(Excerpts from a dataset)

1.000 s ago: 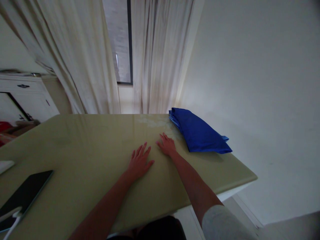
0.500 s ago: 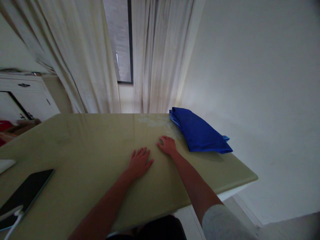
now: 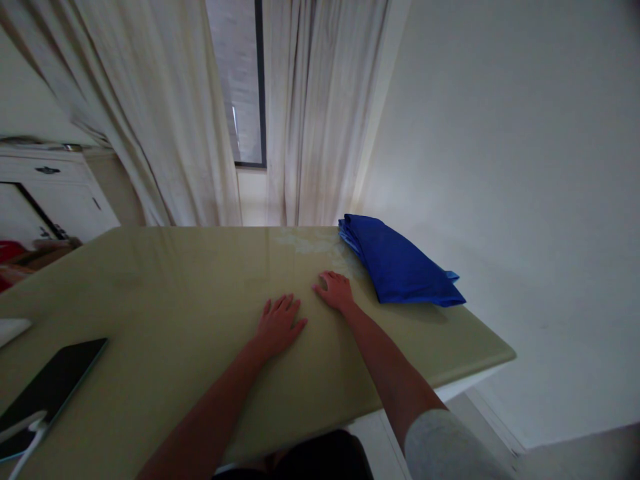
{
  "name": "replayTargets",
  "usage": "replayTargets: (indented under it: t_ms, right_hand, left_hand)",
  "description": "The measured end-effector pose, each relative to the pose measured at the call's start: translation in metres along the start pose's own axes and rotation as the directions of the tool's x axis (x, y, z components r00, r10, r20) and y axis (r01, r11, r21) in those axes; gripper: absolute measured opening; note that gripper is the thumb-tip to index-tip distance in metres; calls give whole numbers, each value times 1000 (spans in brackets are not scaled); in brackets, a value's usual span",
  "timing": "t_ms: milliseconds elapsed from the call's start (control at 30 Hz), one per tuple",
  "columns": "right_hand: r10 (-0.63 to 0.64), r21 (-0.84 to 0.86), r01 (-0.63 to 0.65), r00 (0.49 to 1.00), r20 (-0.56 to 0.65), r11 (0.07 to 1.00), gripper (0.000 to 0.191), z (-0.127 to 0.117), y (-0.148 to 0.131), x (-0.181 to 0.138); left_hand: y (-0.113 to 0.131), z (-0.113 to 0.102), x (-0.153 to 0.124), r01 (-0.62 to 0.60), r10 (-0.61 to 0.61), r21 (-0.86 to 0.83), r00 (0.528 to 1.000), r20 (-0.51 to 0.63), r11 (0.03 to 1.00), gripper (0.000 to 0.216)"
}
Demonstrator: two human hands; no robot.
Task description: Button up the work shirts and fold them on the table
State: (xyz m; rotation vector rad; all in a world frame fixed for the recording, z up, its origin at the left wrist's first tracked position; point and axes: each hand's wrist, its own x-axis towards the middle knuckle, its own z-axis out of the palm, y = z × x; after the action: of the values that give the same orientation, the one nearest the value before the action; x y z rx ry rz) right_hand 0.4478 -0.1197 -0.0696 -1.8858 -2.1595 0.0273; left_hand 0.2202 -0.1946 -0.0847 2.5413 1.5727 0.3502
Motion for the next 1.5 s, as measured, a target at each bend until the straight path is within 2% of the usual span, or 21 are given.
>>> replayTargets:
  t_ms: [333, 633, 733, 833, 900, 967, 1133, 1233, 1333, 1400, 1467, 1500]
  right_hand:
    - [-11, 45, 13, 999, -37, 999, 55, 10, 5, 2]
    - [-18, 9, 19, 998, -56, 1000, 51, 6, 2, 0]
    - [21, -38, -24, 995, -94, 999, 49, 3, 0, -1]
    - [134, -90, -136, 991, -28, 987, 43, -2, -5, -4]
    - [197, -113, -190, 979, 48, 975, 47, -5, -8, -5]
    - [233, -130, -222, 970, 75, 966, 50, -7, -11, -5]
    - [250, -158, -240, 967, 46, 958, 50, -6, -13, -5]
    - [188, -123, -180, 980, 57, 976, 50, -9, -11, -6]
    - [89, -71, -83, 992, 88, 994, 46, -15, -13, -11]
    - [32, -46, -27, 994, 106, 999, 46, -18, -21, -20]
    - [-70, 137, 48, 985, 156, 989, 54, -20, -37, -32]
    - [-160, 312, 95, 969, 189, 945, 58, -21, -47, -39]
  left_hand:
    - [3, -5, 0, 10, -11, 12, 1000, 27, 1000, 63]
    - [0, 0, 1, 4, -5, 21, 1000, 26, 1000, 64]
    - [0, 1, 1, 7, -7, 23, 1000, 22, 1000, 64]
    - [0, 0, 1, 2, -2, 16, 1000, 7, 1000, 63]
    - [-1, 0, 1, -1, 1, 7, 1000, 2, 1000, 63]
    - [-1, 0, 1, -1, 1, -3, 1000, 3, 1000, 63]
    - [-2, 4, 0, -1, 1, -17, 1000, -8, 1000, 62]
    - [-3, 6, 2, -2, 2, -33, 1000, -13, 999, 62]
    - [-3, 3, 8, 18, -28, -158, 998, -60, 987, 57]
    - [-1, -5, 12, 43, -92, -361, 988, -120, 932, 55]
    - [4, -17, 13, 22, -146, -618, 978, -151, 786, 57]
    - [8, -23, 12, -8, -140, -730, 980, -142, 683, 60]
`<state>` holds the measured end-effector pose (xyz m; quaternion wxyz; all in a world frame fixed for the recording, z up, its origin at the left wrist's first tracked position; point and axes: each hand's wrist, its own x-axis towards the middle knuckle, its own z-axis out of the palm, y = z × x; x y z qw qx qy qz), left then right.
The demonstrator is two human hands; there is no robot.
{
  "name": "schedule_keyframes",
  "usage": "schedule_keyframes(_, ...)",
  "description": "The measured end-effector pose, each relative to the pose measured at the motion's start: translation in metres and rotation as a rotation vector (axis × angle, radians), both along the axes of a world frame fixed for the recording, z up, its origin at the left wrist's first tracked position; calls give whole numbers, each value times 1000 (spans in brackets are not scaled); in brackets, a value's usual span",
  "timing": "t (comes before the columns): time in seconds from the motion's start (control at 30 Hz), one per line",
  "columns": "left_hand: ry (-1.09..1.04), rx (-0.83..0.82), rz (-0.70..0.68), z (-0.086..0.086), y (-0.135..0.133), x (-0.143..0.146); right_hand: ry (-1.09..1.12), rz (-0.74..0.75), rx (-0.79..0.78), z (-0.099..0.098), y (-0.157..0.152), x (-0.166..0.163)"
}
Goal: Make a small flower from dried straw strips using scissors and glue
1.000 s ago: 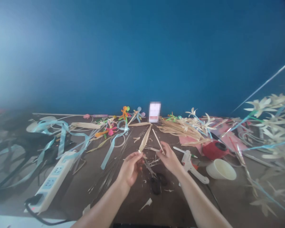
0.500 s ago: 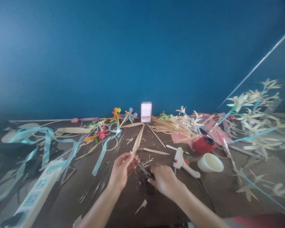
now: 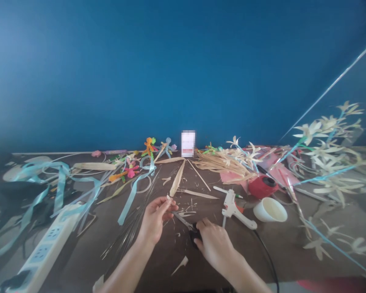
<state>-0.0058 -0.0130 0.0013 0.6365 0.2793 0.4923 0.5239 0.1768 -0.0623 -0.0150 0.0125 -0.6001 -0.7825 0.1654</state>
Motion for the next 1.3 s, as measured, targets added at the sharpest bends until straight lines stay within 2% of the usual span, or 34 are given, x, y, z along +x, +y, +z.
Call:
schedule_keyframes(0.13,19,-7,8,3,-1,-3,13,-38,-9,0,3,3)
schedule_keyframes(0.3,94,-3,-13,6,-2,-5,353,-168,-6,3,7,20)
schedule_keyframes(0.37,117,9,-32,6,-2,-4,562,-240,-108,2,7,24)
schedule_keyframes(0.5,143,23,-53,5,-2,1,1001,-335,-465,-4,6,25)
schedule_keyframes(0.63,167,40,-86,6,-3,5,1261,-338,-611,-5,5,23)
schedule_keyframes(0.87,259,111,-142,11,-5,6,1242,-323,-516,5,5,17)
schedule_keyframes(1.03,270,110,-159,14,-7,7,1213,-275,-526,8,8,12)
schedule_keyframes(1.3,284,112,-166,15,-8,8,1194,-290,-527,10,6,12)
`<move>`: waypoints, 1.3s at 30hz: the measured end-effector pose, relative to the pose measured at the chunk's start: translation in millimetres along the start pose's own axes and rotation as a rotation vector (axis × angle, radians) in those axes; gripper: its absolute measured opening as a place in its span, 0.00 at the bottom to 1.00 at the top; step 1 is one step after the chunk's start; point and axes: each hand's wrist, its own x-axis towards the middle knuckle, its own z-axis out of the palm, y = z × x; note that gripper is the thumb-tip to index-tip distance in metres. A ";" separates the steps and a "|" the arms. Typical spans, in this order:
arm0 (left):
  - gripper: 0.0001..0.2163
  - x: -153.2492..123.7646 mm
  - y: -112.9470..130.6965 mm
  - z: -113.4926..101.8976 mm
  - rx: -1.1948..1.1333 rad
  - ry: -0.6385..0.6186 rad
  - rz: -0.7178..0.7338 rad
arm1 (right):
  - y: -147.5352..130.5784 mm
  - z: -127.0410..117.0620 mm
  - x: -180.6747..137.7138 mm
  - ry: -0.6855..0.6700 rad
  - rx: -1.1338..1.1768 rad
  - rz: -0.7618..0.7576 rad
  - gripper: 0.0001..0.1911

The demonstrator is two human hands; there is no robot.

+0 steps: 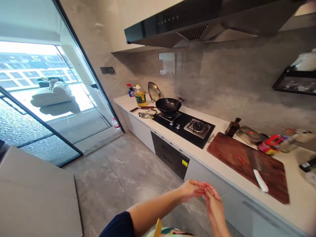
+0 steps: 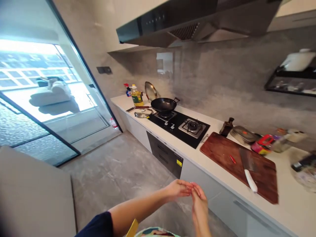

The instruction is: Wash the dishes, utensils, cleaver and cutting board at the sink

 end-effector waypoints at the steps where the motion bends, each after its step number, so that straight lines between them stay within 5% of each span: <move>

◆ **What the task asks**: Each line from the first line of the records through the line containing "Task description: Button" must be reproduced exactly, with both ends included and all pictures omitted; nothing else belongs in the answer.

◆ **Solution to the problem**:
1.000 s ago: 
0.500 s ago: 
now: 
{
  "name": "replayTargets",
  "usage": "replayTargets: (indented under it: t_ms, right_hand, left_hand)",
  "description": "The measured end-effector pose, each relative to the pose measured at the call's start: translation in metres along the start pose's own axes and rotation as the directions of the tool's x axis (x, y, z components r00, r10, r20) and y axis (r01, r11, r21) in those axes; gripper: absolute measured opening; note that gripper is the thumb-tip to index-tip distance in metres; calls give whole numbers, each value times 1000 (spans in brackets are not scaled); in brackets, a value's usual span",
  "timing": "t_ms: milliseconds elapsed from the call's start (control at 30 Hz), one per tuple",
  "columns": "right_hand: r10 (-0.63 to 0.64), r21 (-0.84 to 0.86), r01 (-0.63 to 0.65), r00 (0.49 to 1.00), r20 (-0.56 to 0.65), r11 (0.07 to 1.00), gripper (0.000 to 0.191), z (-0.127 to 0.117), y (-0.148 to 0.131), x (-0.181 to 0.138); left_hand: y (-0.113 to 0.131), z (-0.113 to 0.102), x (-0.153 to 0.124), r01 (-0.62 to 0.60), r10 (-0.61 to 0.61), r21 (-0.86 to 0.83), r00 (0.528 to 1.000), r20 (-0.51 to 0.63), r11 (0.03 to 1.00), gripper (0.000 to 0.216)"
}
Demonstrator: two human hands; no robot.
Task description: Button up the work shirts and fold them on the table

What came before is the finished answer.